Budget requests exceed funds by $10.3 million
YOUNGSTOWN
The Mahoning County commissioners will be sorting through nearly $60.5 million in budget requests from county departments as they pare that number down to about $50.2 million in spending.
The $50.2 million in general-fund revenue estimated by the county budget commission for 2014 is close to the commissioners’ appropriation for this year, which rounds off to about $50.3 million.
Commissioner David Ditzler said public safety, specifically the sheriff’s department and the prosecutor’s office, will be his highest spending priorities.
“The most important thing that we do as elected officials is make sure that the county is safe, not only for the residents, but to entice new businesses,” he said. “It’s important that we promote a safe environment in Mahoning County.”
The biggest request came from Sheriff Jerry Greene, who seeks nearly $21.7 million for 2014, compared with the $18.4 million his department will spend this year.
The county bolstered the sheriff’s budget by $500,000 from casino-tax revenues this year, said Audrey Tillis, budget director.
With the county’s main jail having been fully reopened in April, Greene seeks extra money to reopen the 96-bed minimum-security jail to overnight use and establish a drug-abuse rehabilitation program within the low-security lockup.
Due to budget constraints, the minimum-security jail, which is now a staging area for the day-reporting inmate work detail, hasn’t been open for overnight use since May 2010.
At a Friday budget hearing for the coroner’s office, Tillis announced that one of the county’s two sales taxes will be on the May 2014 ballot.
Both are now half-percent taxes, with one being continuous and the other being a five-year tax.

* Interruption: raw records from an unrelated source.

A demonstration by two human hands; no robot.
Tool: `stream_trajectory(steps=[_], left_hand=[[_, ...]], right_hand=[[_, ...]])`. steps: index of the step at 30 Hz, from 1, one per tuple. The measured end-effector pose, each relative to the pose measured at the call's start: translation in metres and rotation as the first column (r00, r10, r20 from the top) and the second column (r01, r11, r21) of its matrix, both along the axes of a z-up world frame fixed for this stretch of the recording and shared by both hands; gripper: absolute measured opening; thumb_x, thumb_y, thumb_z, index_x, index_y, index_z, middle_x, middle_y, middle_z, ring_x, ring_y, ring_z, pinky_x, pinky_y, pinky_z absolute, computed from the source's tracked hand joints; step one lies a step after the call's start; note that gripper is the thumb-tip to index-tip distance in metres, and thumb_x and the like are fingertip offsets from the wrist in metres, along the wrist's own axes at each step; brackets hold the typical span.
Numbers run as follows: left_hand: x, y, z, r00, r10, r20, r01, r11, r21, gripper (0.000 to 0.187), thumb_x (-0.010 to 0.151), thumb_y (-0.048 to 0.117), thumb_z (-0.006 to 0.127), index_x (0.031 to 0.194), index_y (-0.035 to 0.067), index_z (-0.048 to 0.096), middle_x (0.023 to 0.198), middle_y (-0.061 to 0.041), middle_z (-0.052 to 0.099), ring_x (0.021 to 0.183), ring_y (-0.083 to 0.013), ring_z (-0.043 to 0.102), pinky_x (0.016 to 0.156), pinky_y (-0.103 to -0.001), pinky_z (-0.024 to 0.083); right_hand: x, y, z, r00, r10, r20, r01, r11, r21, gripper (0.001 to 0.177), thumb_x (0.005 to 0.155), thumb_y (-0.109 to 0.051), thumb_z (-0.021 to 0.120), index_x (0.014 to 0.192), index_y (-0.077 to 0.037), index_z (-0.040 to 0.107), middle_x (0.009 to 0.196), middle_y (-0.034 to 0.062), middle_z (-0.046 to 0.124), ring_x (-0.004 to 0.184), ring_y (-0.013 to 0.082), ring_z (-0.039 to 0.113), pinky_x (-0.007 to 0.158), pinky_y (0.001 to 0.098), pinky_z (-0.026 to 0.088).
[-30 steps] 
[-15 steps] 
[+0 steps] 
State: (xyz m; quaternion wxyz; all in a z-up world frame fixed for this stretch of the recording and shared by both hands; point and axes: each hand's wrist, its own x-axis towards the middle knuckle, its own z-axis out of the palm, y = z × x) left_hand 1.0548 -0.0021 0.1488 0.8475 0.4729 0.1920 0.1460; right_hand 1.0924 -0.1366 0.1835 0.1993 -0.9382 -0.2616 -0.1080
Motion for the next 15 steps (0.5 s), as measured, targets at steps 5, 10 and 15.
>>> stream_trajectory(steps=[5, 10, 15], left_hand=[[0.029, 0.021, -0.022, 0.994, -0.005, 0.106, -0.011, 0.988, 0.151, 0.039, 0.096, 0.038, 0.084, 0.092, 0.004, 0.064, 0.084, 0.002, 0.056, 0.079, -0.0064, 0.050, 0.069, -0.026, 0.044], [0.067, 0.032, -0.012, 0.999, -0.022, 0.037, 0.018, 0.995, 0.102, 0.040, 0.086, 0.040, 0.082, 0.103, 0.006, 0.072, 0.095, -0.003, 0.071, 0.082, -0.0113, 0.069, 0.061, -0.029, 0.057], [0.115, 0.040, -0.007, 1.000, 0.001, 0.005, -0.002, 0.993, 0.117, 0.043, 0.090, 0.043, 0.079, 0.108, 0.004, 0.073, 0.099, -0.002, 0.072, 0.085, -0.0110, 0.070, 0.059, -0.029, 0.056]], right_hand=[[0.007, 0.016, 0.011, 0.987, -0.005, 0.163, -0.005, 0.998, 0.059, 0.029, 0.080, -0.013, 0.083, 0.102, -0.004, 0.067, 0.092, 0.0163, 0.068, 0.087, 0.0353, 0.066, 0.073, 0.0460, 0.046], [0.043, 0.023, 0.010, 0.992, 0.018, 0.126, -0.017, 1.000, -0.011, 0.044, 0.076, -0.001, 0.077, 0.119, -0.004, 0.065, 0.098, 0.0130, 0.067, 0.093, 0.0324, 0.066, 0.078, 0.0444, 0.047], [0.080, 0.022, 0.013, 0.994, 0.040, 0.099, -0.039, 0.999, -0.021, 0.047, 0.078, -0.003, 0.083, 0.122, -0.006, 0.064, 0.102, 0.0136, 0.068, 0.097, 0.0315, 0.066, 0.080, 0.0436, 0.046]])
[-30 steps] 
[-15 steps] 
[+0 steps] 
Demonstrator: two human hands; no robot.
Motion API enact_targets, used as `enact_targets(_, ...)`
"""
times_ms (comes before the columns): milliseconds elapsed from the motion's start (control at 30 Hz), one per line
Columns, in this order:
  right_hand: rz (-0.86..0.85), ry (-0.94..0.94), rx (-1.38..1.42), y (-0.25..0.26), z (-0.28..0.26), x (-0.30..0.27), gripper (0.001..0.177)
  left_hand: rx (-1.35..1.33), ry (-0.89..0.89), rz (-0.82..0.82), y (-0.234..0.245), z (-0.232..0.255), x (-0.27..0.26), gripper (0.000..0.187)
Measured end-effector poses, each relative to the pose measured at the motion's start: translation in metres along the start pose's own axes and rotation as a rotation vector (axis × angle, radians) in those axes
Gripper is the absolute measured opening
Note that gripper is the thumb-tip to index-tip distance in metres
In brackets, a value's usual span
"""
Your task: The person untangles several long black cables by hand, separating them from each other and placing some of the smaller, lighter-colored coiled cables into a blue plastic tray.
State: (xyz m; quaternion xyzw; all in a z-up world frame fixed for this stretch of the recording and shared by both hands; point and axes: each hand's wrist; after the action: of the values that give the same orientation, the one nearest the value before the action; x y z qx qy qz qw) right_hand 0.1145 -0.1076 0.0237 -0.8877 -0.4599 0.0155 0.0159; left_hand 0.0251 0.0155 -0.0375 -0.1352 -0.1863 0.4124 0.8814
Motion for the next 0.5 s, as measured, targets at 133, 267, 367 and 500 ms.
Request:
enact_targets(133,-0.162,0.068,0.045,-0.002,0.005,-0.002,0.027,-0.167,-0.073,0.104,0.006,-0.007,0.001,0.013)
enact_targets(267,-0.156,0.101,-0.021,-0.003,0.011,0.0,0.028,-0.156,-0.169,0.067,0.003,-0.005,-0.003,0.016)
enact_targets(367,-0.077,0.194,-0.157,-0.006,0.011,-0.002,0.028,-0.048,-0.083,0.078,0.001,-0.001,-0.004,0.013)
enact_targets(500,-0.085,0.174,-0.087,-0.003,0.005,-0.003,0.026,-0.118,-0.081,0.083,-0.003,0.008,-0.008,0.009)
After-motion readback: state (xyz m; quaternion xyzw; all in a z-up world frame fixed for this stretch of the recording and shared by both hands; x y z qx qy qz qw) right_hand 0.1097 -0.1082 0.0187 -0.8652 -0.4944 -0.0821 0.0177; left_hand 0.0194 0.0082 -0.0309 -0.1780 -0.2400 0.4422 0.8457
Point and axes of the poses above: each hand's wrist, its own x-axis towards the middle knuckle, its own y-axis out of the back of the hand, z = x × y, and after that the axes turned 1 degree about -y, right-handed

It will be up to the commissioners whether to renew the five-year tax as is, or change the amount or duration of that tax when it goes on the ballot next year, she said.
Dr. David Kennedy, county coroner, proposed a 2014 budget of $807,518 for his department, compared with the $759,940 his department will spend this year.
The increase stems in part from increases in professional services costs, including such things as body transport and lab tests, and his desire to give his staff a 3 percent raise.
“There’s nothing frivolous in there, but I won’t not order an autopsy because we don’t have the money,” Dr. Kennedy said of his budget request.
“We can always make adjustments if we have to later in the year,” Tillis replied.
Dr. Kennedy said the county’s three coroner’s investigators, who earn about $12 per hour, are underpaid, and that a fourth coroner’s investigator position is now vacant because an investigator recently left for a similar job paying $8 per hour more in Cleveland.
Coroner’s investigators, who are on round-the-clock call, take photographs and preserve evidence at death scenes, conduct interviews, assist at autopsies, write reports and communicate with bereaved families.
Besides himself, Dr. Kennedy’s staff consists of Dr. Joseph Ohr, forensic pathologist, the three investigators and two secretaries.